TASK GOAL
Only one range belongs in the answer: the line holding "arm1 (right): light" through the last line of the records, reproduced as is.

PROVIDED ENTRIES

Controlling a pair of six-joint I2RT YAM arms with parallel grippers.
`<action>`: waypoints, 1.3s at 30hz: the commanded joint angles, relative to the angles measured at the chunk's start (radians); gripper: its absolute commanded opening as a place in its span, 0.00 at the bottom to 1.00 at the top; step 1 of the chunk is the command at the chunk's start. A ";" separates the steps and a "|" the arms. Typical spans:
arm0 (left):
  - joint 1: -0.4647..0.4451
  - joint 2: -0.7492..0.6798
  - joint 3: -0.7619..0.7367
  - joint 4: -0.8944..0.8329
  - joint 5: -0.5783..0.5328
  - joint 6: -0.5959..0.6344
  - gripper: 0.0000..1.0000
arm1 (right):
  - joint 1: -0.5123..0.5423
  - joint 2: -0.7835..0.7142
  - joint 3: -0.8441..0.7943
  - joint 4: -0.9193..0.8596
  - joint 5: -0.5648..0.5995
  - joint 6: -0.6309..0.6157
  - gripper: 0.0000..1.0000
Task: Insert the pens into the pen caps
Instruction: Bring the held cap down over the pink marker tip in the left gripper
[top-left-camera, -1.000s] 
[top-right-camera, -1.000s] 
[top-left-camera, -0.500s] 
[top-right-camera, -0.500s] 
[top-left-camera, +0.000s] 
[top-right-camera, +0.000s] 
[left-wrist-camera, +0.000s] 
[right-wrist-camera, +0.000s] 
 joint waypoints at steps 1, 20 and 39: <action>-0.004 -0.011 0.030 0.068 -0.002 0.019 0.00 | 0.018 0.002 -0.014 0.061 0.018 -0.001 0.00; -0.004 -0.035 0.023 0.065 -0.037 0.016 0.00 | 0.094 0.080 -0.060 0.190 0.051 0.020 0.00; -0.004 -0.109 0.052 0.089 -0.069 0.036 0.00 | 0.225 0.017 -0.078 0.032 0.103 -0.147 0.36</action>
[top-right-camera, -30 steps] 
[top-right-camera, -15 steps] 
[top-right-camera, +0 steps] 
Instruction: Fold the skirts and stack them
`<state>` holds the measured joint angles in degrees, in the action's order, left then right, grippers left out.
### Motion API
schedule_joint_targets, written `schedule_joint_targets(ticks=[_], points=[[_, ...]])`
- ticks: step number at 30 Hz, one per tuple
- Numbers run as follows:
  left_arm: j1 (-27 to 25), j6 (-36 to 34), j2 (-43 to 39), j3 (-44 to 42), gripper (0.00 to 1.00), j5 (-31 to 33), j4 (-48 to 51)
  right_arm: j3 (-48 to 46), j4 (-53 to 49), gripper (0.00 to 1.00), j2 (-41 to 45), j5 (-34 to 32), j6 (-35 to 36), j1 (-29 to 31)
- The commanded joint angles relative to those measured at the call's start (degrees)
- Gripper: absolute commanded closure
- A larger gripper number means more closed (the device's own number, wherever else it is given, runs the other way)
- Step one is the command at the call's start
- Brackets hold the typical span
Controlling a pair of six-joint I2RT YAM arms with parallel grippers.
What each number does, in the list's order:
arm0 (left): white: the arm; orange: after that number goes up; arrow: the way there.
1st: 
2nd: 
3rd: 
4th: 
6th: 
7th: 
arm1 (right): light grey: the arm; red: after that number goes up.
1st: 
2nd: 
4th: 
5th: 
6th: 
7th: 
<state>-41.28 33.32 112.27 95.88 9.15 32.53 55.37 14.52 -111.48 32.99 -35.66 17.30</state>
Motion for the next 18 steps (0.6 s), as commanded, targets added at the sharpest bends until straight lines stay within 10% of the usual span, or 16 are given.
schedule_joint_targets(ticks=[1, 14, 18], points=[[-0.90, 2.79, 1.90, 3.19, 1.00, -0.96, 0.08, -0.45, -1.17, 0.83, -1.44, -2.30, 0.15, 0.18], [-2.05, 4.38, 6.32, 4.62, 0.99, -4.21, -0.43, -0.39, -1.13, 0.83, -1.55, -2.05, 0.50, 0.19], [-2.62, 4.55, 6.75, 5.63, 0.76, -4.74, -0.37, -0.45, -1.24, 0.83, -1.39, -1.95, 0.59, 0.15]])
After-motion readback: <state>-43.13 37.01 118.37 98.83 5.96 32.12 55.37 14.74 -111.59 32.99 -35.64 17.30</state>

OUTPUT BELOW
arm1 (right): light grey: the arm; red: after that number goes up.
1st: 
2nd: 
4th: 
5th: 
6th: 
7th: 
<state>-41.28 33.32 112.27 95.88 9.15 32.53 55.37 14.52 -111.48 32.99 -35.66 17.30</state>
Motion for the next 18 steps (0.6 s), as commanded, targets added at the sharpest bends until straight lines stay within 10% of the usual span, or 16 are given.
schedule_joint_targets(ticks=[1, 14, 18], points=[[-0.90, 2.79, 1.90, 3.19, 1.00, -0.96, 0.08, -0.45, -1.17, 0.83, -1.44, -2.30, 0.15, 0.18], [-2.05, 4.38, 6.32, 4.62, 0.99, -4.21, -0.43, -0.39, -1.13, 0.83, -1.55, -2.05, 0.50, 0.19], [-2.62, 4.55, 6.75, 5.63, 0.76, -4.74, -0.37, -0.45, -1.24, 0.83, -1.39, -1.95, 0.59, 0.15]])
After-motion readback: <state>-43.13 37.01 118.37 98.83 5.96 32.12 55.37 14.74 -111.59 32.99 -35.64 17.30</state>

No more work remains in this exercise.